Accanto al tremore ci sono oltre 402 sintomi che si combinano tra di loro in modo differente nei pazienti con Parkinson. Una malattia che impatta anche su umore, sonno e digestione, rivoluzionando la vita. Ad accendere i riflettori sui tanti volti di questa malattia neurodegenerativa, la cui prevalenza è raddoppiata negli ultimi 25 anni, è la nuova campagna istituzionale della Confederazione Parkinson Italia.
Lanciata in occasione della Giornata Nazionale dedicata alla malattia del 30 novembre, con il supporto non condizionante di Zambon, ha come protagonisti gli stessi pazienti: Carla che si dedica all’arrampicata sportiva, Paolo che ha imparato a volare ovunque con il suo simulatore, Valentina che è diventata mamma e Massimiliano che diffonde musica e idee nuove alla radio.
Le testimonianze di reazione di Carla, Paolo, Valentina e Massimiliano sono immortalate nelle fotografie di Giovanni Diffidenti (sotto) e sono protagoniste dei soggetti pubblicitari e dello spot sociale in onda nel 2025. “Una malattia che è cento malattie”, ancora poco conosciuto, ma che non spegnere la vita e i sogni, come ricorda uno spot sociale che andrà in onda nel 2025 con le voci di Claudio Bisio e Lella Costa.
Oltre i luoghi comuni
“Ancora oggi c’è molta confusione sul Parkinson e si pensa che le sue uniche conseguenze siano i tremori, i problemi di movimento e di equilibrio. False convinzioni con cui io stesso mi sono scontrato quando – dopo la diagnosi – ho sperimentato le tante e diverse manifestazioni della malattia”, commenta Giangi Milesi, presidente Confederazione Parkinson Italia.
“Eppure, in questa molteplicità di situazioni c’è un minimo comune denominatore: la voglia di reagire e di perseguire i proprio obiettivi di vita e le proprie passioni. Da qui la scelta di dar vita a una campagna istituzionale che grazie al racconto di storie vere di reazione possa rivelare i tanti, diversi volti del Parkinson e sfatare così i luoghi comuni che lo caratterizzano”.
Il movimento, la diagnosi e la terapia
La malattia di Parkinson è un disturbo del movimento con tre sintomi fondamentali: il rallentamento e la povertà di iniziativa motoria (bradicinesia); il tremore (prevalentemente a riposo) e la rigidità muscolare. Inizia tipicamente in età adulta (è la seconda malattia neurodegenerativa più comune), dopo i 50 anni, anche se non mancano forme a esordio precoce.
“È una malattia progressiva – sottolinea a professoressa Anna Rita Bentivoglio, direttrice della UOS Disturbi del movimento di Fondazione Policlinico Gemelli Irccs e Associata di Neurologia Università Cattolica, campus di Roma – ma con il nome ‘malattia di Parkinson’ si indicano tante forme diverse; per questo, quando noi neurologi comunichiamo la diagnosi, raccomandiamo al paziente di non abbeverarsi a Internet perché lì può trovare delle storie che non gli apparterranno mai. Essendo un disturbo del movimento, la terapia mira a ripristinare una neurotrasmissione che si è ridotta, somministrando farmaci a base di levodopa. Ma bisogna lavorare anche per ripristinare il movimento facendo muovere il paziente, con interventi riabilitativi nelle diverse fasi della malattia”.

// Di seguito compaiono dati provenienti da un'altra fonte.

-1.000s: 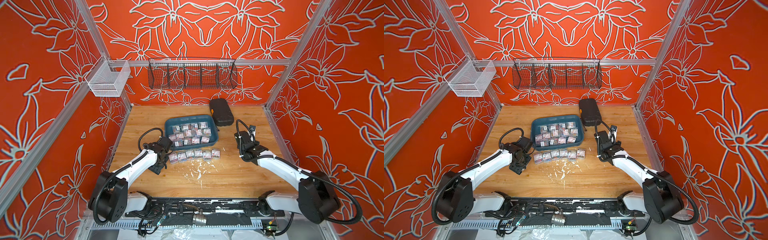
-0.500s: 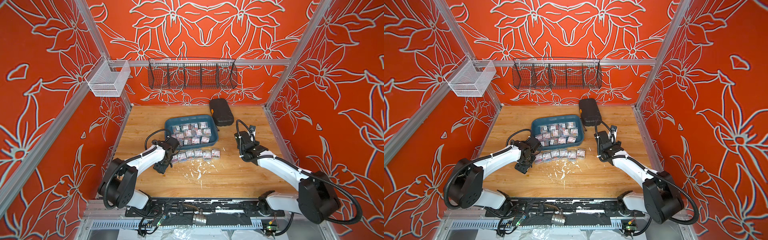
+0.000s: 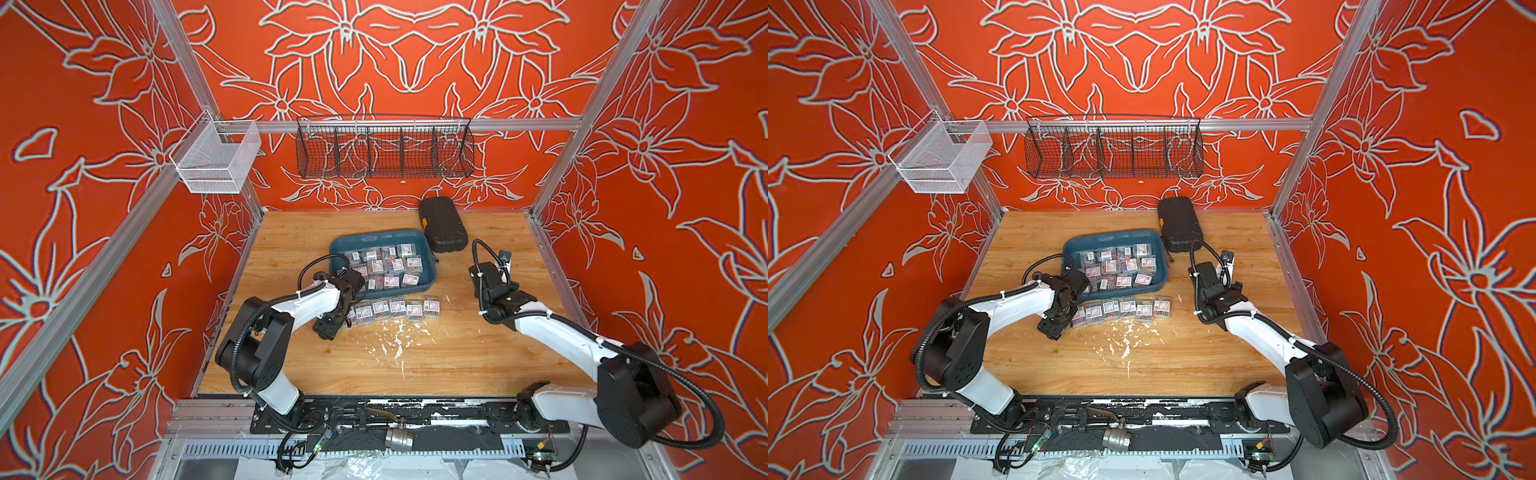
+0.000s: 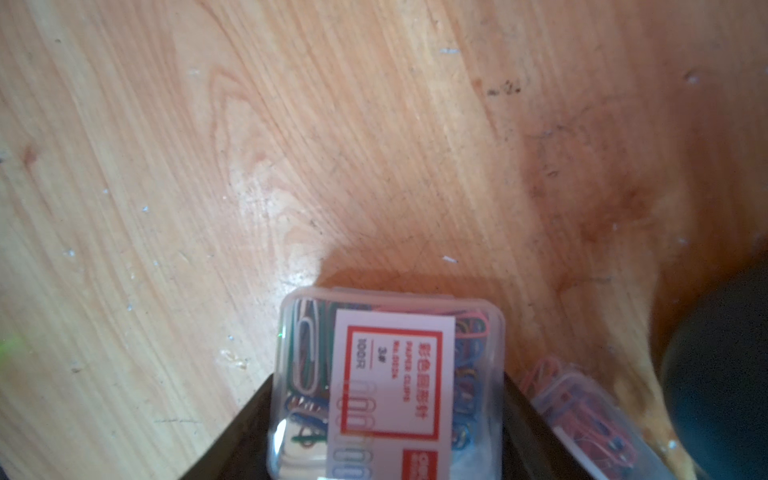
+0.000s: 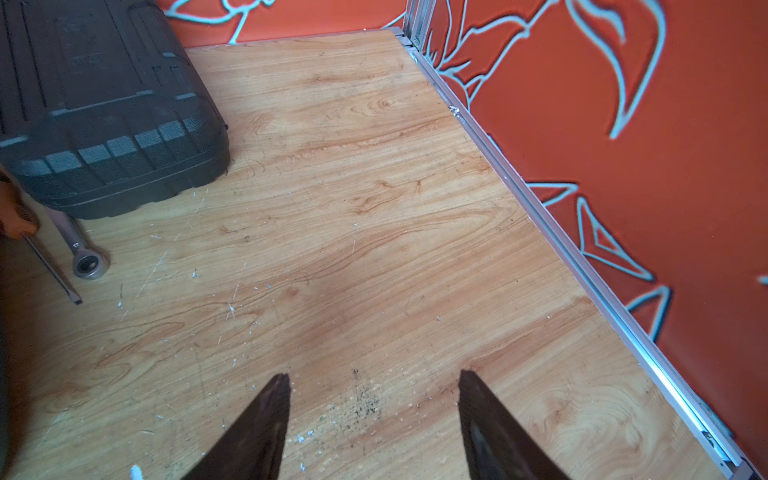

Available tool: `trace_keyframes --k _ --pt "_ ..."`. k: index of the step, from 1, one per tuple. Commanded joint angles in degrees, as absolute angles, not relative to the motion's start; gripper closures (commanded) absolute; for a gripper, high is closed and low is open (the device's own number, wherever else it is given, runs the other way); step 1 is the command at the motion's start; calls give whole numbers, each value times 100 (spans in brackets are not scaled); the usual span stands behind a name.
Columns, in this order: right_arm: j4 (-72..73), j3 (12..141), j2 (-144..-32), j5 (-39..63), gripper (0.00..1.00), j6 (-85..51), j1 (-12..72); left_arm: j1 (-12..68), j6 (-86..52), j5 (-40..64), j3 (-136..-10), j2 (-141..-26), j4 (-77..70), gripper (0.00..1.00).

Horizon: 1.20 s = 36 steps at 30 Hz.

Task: Take the paper clips out of the storage box
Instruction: Place the boxed paper clips at the center of the board.

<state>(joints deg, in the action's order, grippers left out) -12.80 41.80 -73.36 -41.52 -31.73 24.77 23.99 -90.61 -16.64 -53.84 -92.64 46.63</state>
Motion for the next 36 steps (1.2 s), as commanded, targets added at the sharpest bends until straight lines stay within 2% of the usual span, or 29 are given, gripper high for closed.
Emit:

L’attività fisica è fondamentale
“Anche i terapisti occupazionali e i logopedisti con una formazione specifica per il Parkinson devono intervenire su questi pazienti. La riabilitazione è una terapia complementare non farmacologica. Chi fa sport ad elevata intensità non solo ha un beneficio sintomatico, ma promuove la liberazione nel cervello di fattori trofici, che migliorano alcuni aspetti delle malattie neurodegenerative e rallentano l’invecchiamento”, aggiunge la specialista.
Insomma, come ricorda Paolo Calabresi, Ordinario di Neurologia all’Università Cattolica del Sacro Cuore e direttore della Uoc di Neurologia del Gemelli, ”l’approccio al paziente con malattia di Parkinson deve essere olistico. Non c’è solo la pillola: intorno a questa ci deve essere qualcuno che integra e facilita l’interazione del paziente con l’ambiente circostante, impegnandolo in interventi che non mirano solo a stare insieme agli altri per evitare la solitudine. È importante informare i pazienti e i caregiver di quanto sia fondamentale l’attività fisica, soprattutto nelle fasi iniziali di malattia di Parkinson”.